The foregoing descriptions of specific exemplary embodiments of the present application are presented for purposes of illustration and description. It is not intended to limit the application to the precise form disclosed, and obviously many modifications and variations are possible in light of the above teaching. The exemplary embodiments were chosen and described in order to explain the specific principles of the application and its practical application to thereby enable one skilled in the art to make and utilize the application in various exemplary embodiments and with various modifications as are suited to the particular use contemplated. It is intended that the scope of the application be defined by the claims and their equivalents.

Claims (10)

1. The road surface detection method based on the neural vision network is characterized by comprising the following steps of:
Acquiring a plurality of pavement images corresponding to a target pavement;
determining environmental parameters corresponding to the plurality of road surface images respectively based on a first detection model; the first detection model is a model based on a neural vision network, the environmental parameter is a parameter corresponding to the environment where the target pavement is located, and the environmental parameter has an influence on a pavement detection result;
updating model parameters of a second detection model based on corresponding environment parameters of the plurality of pavement images, model parameters of the first detection model and a preset model parameter association relation so as to determine an updated second detection model; the second detection model corresponds to initial model parameters, and the preset model parameter association relationship is used for representing association relationships among the model parameters of the first detection model, the model parameters of the second detection model and environment parameters; the preset model parameter association relationship comprises a plurality of environment parameters, wherein the environment parameters respectively correspond to the influence weight values and comprise association relationships among the model parameters;
and determining a breakage detection result corresponding to the target pavement based on the updated second detection model and the plurality of pavement images.

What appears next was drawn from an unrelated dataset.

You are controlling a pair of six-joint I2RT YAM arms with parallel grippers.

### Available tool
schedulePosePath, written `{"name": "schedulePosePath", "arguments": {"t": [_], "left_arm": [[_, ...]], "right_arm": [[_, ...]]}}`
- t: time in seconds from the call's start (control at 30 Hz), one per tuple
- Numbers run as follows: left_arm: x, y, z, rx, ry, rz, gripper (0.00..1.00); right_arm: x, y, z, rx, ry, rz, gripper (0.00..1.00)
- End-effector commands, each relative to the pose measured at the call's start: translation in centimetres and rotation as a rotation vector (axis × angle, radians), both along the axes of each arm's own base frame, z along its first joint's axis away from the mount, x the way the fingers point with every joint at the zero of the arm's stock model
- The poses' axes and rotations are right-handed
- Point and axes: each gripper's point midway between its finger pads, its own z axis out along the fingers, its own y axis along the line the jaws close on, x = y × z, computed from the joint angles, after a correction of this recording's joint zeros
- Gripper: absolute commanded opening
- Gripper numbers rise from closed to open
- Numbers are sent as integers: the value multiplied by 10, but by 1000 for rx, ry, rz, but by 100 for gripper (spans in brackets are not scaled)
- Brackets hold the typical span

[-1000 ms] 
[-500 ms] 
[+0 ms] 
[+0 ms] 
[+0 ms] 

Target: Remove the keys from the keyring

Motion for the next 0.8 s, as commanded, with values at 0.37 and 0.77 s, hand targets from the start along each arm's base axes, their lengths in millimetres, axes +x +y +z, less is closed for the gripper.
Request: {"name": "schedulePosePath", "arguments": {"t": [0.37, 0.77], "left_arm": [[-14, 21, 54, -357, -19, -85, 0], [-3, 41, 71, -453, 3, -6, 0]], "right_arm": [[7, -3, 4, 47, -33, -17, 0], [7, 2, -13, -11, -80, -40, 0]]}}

2. The road surface detection method based on the neural vision network according to claim 1, wherein the obtaining a plurality of road surface images corresponding to the target road surface includes:
determining road surface information of the target road surface; the road surface information includes: at least one of road surface material, road surface use frequency, and road surface maintenance frequency;
determining an acquisition strategy of the plurality of road surface images based on the road surface information of the target road surface; the acquisition strategy comprises the following steps: at least one item of information of image acquisition period, image acquisition quantity and image quality;
and acquiring a plurality of pavement images corresponding to the target pavement based on the acquisition strategy.
3. The road surface detection method based on the neural vision network according to claim 2, wherein the determining the acquisition strategy of the plurality of road surface images based on the road surface information of the target road surface includes:
determining the image acquisition period based on the road surface use frequency and a preset first association relation; the first association relationship is used for representing the association relationship between the road surface use frequency and the image acquisition period;
determining the image acquisition quantity based on the road surface maintenance frequency, the road surface use frequency and a preset second association relation; the second association relationship is used for representing association relationships among the road maintenance frequency, the road use frequency and the image acquisition quantity;
Determining the image quality based on the pavement material and a preset third association relation; the third association relationship is used for representing the association relationship between the pavement material and the image quality.
4. The neural vision network-based pavement detection method of claim 1, further comprising:
acquiring a first training data set; the first training data set comprises a plurality of sample pavement images, and the plurality of sample pavement images respectively correspond to environmental parameter labels;
training an initial first detection model according to the first training data set to obtain the first detection model; wherein the initial model parameter accuracy of the initial first detection model is determined based on the initial model parameter accuracy of the second detection model.
5. The neural vision network-based pavement detection method of claim 1, further comprising:
determining the model precision of the first detection model according to a first test data set; the first test data set comprises a plurality of test pavement images, the plurality of test pavement images respectively correspond to environment parameter labels, and the model precision of the first detection model is used for representing the precision of model parameters of the first detection model;
Determining the model precision of the second detection model according to the second test data set; the second test data set comprises a plurality of test pavement images, the plurality of test pavement images respectively correspond to damage detection result labels, and the model precision of the second detection model is used for representing the precision of model parameters of the second detection model;
and determining the environmental parameters and the impact weight values corresponding to the environmental parameters according to the precision of the first detection model, the precision of the second detection model, the environmental parameter labels corresponding to the plurality of test pavement images and the damage detection result labels.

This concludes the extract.